L’ex presidente del Consiglio non sarà votato questa mattina nel terzo scrutinio, quando servirà ancora la maggioranza dei due terzi dei voti (il quorum è fissato a quota 672), mentre i voti confluiranno su di lui al quarto scrutinio quando per l’elezione a presidente della Repubblica servirà la maggioranza assoluta (504 voti): il Pd dà solo non avrebbe i numeri per far eleggere Prodi, ma Sel ha già anticipato che potrebbe votarlo e la maggioranza sembra davvero a un passo.
Una scelta di rottura quella del professore nei confronti del Pdl, ma soprattutto di unione per il partito: “Il disordine che abbiamo pubblicamente mostrato deve essere assolutamente ricomposto” è una delle frasi pronunciate da Bersani durante l’assemblea dei grandi elettori del Pd. Ancora una volta quindi è il nome di Romano Prodi che riesce tenere insieme i pezzi di un partito mai stato così vicino alla spaccatura come ieri: le riunioni dal clima teso, i voti mancati a Marini, contestazioni di piazza e sul web, mai i democratici avevano vissuto una giornata di così profonda spaccatura.

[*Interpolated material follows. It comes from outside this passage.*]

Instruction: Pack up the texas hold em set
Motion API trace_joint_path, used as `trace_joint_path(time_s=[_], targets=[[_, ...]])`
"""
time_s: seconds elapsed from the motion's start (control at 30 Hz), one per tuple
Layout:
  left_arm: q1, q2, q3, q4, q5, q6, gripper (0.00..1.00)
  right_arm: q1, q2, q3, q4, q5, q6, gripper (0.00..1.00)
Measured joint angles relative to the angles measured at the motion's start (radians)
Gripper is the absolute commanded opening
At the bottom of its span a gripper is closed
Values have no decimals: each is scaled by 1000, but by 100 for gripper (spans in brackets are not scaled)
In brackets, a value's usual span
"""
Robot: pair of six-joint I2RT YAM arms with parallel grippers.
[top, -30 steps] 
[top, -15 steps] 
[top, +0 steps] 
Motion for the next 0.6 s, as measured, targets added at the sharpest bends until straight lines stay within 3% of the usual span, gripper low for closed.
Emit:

“Il nome di Prodi unisce il nostro popolo”, le parole di Dario Franceschini sintetizzano meglio di ogni altra cosa una scelta fatta per salvare l’unità del partito: ora il Pd deve riuscire nel compito di far eleggere Prodi al Quirinale, poi toccherà ricostruire il partito, ma rispetto a ieri almeno non ci sono solo macerie.